Un amour qui n’a pas eu le temps d’être vécu…

« Cela faisait quelques temps que lui et moi parlions par message, environ un mois. J’étais le genre de fille qui avait tendance à toujours s’imaginer des au-delà de ce qu’elle vivait au moment présent. J’avais aussi la mauvaise habitude de toujours mettre ma confiance envers les mauvaises personnes, et être méfiante envers les bonnes personnes. Ma vie tournait ainsi et ce calvaire ne s’arrêtait pas, par ma faute. Je n’étais point perdu en ce qui concerne les sentiments que j’avais envers lui, j’y croyais éperdument à notre histoire. C’était un garçon de mon lycée, à qui je n’adressais la parole que par les réseaux sociaux. Jusqu’au jour où nous nous sommes échangés nos numéros, ce fut un doux moment. J’avais l’impression d’échanger avec lui beaucoup plus qu’un numéro…un baiser.

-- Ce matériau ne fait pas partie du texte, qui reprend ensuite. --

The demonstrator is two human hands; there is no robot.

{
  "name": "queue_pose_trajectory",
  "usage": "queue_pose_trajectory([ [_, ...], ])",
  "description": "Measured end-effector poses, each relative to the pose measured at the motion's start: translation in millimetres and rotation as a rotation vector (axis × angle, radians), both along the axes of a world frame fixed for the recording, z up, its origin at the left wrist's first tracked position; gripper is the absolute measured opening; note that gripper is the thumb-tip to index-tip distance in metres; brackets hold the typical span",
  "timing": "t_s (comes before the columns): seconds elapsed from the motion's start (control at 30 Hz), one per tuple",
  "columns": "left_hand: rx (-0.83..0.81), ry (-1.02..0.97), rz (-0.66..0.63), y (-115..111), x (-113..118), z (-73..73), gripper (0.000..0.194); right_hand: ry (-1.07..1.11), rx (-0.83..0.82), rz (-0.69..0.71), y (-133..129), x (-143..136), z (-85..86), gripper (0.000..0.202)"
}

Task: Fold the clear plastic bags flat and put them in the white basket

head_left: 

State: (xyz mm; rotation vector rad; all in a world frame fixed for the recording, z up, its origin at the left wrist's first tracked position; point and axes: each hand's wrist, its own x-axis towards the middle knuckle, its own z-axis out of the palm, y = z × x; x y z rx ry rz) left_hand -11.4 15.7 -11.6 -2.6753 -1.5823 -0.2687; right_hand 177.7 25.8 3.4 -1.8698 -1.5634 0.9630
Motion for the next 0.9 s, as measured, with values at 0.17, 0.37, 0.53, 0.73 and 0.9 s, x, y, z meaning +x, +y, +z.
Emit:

Je l’appréciai beaucoup, il paraissait si naturel, il ne se conduisait pas comme les autres garçons que j’avais connu. Physiquement ? Il ne correspondait pas à mes critères, mais à force de me prendre la tête, j’adoptais à présent une nouvelle forme de simplicité. Il était plus beau ainsi. J’étais amoureuse…oui, je l’étais. Je tenais à le revoir avant de quitter le lycée, et bouclée cette fin d’année comme il se doit. Le coin où je devais le rencontrer, était comme perdu, désert. C’était là qu’il vivait. Pour un premier rendez-vous, je me demandais si l’idéal était d’être chez lui. Je n’avais rien à craindre, puisqu’à présent nous n’étions plus étrangers. J’entrai dans sa demeure qui représentait sa chambre.
Il vint à son tour. Pour moi, il était clair, ses mains resteraient dans ses poches. Mais comment pouvais-je résisté alors que j’en pensais chaque jour et chaque nuit ? Tout ce passa très vite… Avais-je agis encore comme une fille faible d’esprit ? J’étais perdu. Je n’arrivai pas à l’accepter. Je lui faisais confiance. A mon arriver chez moi, je ne me posais aucune questions. Mon acte envers lui semblait manifester tout l’amour que j’avais pour lui. Je ne regrettais rien… Jusqu’au jour où il décida de m’effacer de sa vie, le lendemain à vrai dire. Il avait donc ce qu’il voulait. Ma naïveté avait encore pris le dessus. »

La naïveté est tout simplement le visage d’une vérité difficile à accepter. Elle nous rend plus mal, qu’un mensonge lui-même.